Hint : In order to solve this question we need to understand that Young’s modulus is given by the division of normal stress by longitudinal strain. It is the property that measures the tensile stiffness of a material. The normal stress depends upon force and area and the longitudinal strain deals with the original length and the length that increases or decreases due to elasticity.
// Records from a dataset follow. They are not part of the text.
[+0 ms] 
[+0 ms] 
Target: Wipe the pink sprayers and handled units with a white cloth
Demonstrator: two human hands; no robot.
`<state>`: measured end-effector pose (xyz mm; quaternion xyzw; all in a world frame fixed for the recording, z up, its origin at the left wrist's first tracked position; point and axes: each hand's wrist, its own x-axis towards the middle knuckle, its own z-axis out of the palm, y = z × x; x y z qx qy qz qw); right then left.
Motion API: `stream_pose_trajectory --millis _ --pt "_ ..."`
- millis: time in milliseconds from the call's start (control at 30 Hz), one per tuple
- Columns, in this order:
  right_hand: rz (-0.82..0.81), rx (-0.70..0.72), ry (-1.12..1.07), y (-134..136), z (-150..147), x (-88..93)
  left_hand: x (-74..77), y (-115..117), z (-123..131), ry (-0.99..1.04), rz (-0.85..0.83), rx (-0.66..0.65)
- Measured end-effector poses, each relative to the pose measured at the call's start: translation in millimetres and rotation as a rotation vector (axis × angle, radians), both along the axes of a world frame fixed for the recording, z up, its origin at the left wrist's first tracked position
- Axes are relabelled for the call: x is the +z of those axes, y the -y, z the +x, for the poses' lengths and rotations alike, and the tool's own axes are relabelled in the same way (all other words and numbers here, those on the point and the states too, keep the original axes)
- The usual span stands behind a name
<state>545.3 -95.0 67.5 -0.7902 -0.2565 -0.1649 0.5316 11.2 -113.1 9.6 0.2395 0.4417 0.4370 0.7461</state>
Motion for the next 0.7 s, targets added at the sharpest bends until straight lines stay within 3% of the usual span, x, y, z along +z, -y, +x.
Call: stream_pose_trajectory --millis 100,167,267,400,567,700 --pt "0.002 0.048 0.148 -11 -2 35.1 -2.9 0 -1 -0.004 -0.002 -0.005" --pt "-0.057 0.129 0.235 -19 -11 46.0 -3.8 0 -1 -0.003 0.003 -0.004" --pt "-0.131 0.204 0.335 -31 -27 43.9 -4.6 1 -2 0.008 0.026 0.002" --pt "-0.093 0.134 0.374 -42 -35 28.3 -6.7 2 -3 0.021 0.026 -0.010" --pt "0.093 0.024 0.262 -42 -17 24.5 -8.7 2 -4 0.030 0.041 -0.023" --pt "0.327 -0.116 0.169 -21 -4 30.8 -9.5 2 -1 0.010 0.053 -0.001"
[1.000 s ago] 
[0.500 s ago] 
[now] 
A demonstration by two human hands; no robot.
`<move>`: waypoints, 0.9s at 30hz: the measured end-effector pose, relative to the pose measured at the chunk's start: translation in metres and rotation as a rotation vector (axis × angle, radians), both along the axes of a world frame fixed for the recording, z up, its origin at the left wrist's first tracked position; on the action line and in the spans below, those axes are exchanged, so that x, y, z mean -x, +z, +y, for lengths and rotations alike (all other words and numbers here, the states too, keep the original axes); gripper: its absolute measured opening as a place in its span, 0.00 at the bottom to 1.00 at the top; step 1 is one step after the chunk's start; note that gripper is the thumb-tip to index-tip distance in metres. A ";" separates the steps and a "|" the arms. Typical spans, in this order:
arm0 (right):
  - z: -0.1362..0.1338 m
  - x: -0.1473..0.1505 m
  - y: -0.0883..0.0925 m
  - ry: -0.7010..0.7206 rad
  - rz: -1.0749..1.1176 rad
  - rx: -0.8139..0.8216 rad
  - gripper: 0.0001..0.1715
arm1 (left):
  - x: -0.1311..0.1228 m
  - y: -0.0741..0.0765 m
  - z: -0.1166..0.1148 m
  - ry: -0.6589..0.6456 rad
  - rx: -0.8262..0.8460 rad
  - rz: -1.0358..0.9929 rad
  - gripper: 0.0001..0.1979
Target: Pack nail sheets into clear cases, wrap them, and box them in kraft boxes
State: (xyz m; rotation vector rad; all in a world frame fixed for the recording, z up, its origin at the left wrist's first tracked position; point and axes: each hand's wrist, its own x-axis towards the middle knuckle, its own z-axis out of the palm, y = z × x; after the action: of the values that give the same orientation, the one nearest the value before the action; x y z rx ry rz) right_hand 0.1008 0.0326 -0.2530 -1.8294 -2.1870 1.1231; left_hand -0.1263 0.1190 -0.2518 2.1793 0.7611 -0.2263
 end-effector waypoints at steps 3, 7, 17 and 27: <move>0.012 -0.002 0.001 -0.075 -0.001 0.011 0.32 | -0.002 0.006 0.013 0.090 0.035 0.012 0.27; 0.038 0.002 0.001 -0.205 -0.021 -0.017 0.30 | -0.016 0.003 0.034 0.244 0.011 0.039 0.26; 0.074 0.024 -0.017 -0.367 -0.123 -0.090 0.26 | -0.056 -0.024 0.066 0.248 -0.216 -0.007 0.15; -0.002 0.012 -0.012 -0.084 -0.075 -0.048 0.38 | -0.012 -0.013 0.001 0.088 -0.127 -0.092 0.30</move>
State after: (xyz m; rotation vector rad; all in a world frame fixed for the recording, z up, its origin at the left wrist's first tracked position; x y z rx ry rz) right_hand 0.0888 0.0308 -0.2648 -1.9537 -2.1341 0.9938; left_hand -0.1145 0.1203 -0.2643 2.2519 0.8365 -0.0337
${\text{The formula for Young's modulus is Y = }}\dfrac{{{\sigma _n}}}{{{\varepsilon _l}}}$
${\text{were, }}{\sigma _n}{\text{ is the normal stress and }}{\varepsilon _l}{\text{ is the longitudinal strain}}{\text{.}}$

Complete Step By Step Answer:
The ratio of the normal stress to the longitudinal strain is called Young's modulus. It is generally denoted as Y. And, the formula of Young’s modulus is given by
${\text{Y = }}\dfrac{{{\sigma _n}}}{{{\varepsilon _l}}}$
${\text{were, }}{\sigma _n}{\text{ is the normal stress and }}{\varepsilon _l}{\text{ is the longitudinal strain}}{\text{.}}$
${\text{But, }}{\sigma _n} = \dfrac{F}{a},{\text{ where F is the stretching force}}$
${\text{and }}a{\text{ is the cross section}}{\text{.}}$
${\varepsilon _l} = \dfrac{l}{L},{\text{ where }}l{\text{ is the change in length }}$
${\text{and L is the original length}}{\text{.}}$
$\Rightarrow {\text{Y = }}\dfrac{{\dfrac{F}{a}}}{{\dfrac{l}{L}}}$
$\Rightarrow Y = \dfrac{{FL}}{{al}}$
Therefore, the units of Young’s modulus is:
$\therefore \dfrac{{N.m}}{{{m^3}}} = \dfrac{N}{{{m^2}}}$
Hence, the correct option is (C).

Note :
It should be remembered that the dimensions of Young’s modulus can also be given by the modulus of elasticity. The modulus of elasticity is defined as the ratio of stress to strain. Since, strain is a unit less quantity, therefore, the unit of modulus of elasticity is the same as that of stress. Hence, the modulus of elasticity is also expressed as Newton per meter square.